Carefully mark where the architrave meets the right angle of the margins at the top, then cut a mitre using the mark as a guideline.
Precisely reposition the length of architrave on the left of the door and nail it in place temporarily so that adjustments can be made.
Using the same method, make a mitred cut on the head or horizontal architrave piece above the door to fit to the architrave already in place.
Hold the mitred head piece firmly in place so that you can mark at the margin corner and then cut the right-hand mitre to match.
On the right, align another length of architrave, mark, cut and mitre as on the left side and secure in place, along the margin with nails.
When all the architrave fits together neatly at corners, permanently secure the head piece with four nails. Use six nails to secure each upright.
Use a nail punch to knock all nail heads below the surface. If you are painting the door, these can be filled, sanded smooth and painted over.
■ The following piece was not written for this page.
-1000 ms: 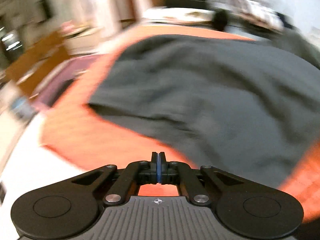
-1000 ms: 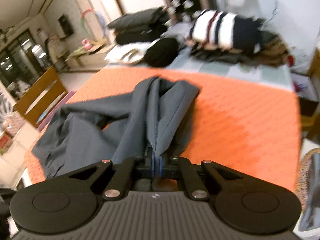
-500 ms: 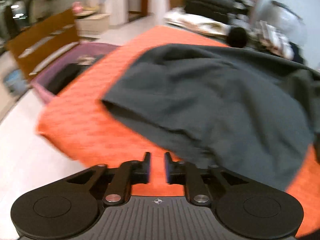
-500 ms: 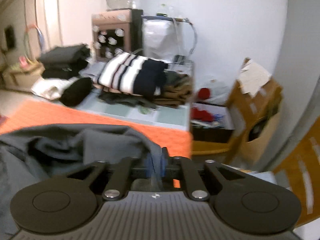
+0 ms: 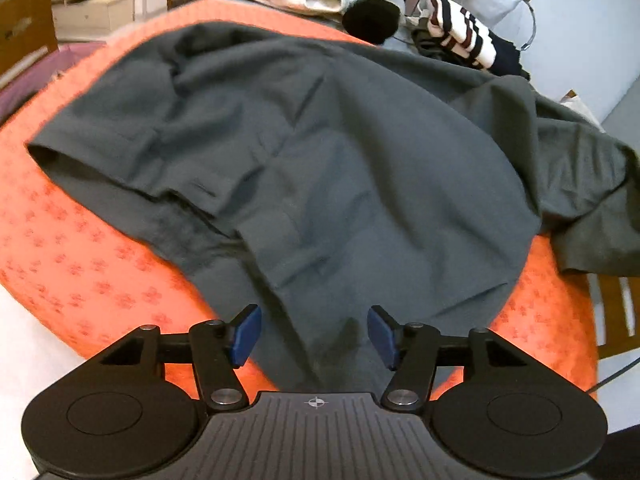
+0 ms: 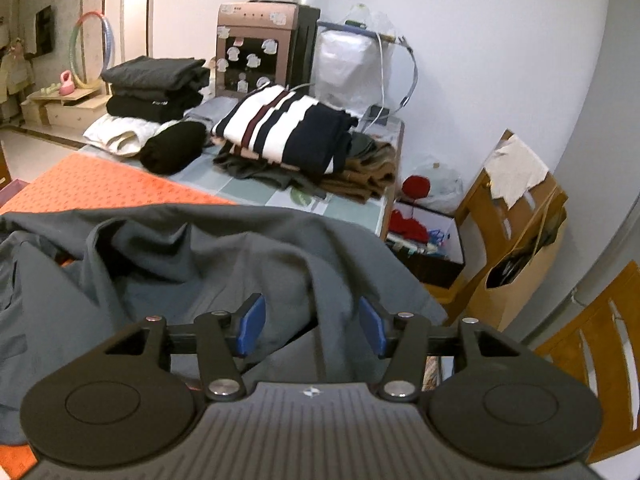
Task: Fold clothes
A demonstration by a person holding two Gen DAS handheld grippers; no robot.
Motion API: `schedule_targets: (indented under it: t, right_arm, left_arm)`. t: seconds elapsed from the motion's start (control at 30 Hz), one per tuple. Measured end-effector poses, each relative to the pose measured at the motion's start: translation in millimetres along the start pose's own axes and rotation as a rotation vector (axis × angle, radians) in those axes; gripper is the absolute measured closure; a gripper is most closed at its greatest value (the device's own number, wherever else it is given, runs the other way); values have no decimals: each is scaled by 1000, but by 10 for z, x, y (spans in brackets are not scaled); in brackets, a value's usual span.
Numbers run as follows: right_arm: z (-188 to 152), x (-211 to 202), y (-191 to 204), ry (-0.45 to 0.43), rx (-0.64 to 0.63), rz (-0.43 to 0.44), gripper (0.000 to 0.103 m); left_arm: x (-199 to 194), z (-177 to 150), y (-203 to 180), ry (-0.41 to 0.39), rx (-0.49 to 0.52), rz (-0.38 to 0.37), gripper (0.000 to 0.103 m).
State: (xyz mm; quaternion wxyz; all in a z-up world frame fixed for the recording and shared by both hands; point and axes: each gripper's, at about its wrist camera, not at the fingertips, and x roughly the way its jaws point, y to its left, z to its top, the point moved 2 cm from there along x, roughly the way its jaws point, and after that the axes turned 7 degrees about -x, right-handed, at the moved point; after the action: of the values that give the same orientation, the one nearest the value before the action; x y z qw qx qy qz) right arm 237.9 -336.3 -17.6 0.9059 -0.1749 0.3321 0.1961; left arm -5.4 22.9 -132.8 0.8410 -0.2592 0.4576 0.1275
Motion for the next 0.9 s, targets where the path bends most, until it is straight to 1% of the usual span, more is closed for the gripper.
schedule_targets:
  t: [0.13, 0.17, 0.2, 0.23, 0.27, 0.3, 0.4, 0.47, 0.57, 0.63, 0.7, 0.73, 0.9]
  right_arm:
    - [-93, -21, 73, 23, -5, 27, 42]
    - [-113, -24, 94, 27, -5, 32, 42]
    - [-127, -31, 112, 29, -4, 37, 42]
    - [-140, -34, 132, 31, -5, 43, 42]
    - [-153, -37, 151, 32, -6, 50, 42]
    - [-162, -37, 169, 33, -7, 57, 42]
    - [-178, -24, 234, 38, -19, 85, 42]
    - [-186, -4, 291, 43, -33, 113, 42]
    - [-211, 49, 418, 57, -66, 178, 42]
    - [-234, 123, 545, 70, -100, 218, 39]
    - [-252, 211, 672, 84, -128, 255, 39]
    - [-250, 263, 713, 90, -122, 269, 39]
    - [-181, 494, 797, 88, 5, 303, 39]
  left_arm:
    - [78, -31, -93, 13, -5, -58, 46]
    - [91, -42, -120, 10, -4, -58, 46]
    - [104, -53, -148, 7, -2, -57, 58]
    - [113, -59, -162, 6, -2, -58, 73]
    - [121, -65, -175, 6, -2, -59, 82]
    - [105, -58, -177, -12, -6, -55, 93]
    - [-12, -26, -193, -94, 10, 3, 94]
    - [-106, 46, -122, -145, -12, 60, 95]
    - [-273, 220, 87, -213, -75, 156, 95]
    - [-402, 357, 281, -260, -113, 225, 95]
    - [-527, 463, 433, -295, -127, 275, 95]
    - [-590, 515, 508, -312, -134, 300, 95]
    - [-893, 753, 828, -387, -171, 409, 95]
To keep mitred corners tight you will need to fix through both pieces. Use a 3mm wood bit to drill pilot holes through the mitres. Knock in nails.
When joining skirting to an architrave, cut the board straight. At internal corners, use a mitre box to cut the correct angle for joining lengths.
When adjacent lengths have been mitred, position at corner and check they join neatly and are level. Small undulations are acceptable.
Lay both pieces of skirting face down and apply some grab adhesive along their lengths. This will help to secure the boards in place.
On stud walls, use lost-head nails to fix boards directly into the upright studs. For masonry walls, first try using masonry nails.
If masonry nails cannot penetrate the wall, drill pilot holes through the skirting into the masonry wall. A 7mm masonry bit is ideal.
Insert 7mm wall plugs into the hole. These can be pushed in by hand, but may need a tap with a hammer to ensure they are flush with the board.
Carefully knock a 50-60mm screw into the wall plug with a hammer. Keep tapping gently until you feel firm resistance.
Tighten the screw using a drill/driver. Position another fixing below this. Add further pairs of fixings at 400mm intervals along the wall.
It is unnecessary to drill holes into stud walls. Instead, use two lost-head nails to fix skirting to each stud, which are usually 400mm to 600mm apart.
When joining an external corner, follow the above steps but glue at corner before drilling pilot holes through mitre and securing with lost-head nails.
What you’ll need
Drill/driver and bits
40mm lost-head nails
Power drill (to fix to masonry)
Masonry wall plugs (to fix to masonry)
40mm lost-head nails (to fix to timber studs)
All-purpose screws (50-60mm ideal)
Drill/driver and bits
Cable, pipe and stud detector
Making the job go smoothly
Fitting skirting board requires careful measuring and precision. When using the mitre block to cut ends to fit corners, whether internal or external, be as accurate as possible to ensure a neat joint.
Always use a cable, pipe and stud detector to help find safe and secure fixing points in the wall surface.
When attaching skirting to a stud wall, find where the studs are and secure the skirting board at these points. Once you have found one upright stud, look for others at 40cm or 60cm intervals.
Nail heads, lines or vertical cracks in plaster may indicate the edges of plasterboard sheets and therefore upright studs. You may even be able to see the stud bases at the bottom of the wall.
Countersink fixing holes. Use wood filler to cover countersunk screw holes before painting. Screws should be long enough to go through the board and at least 30mm into the wall or studs behind.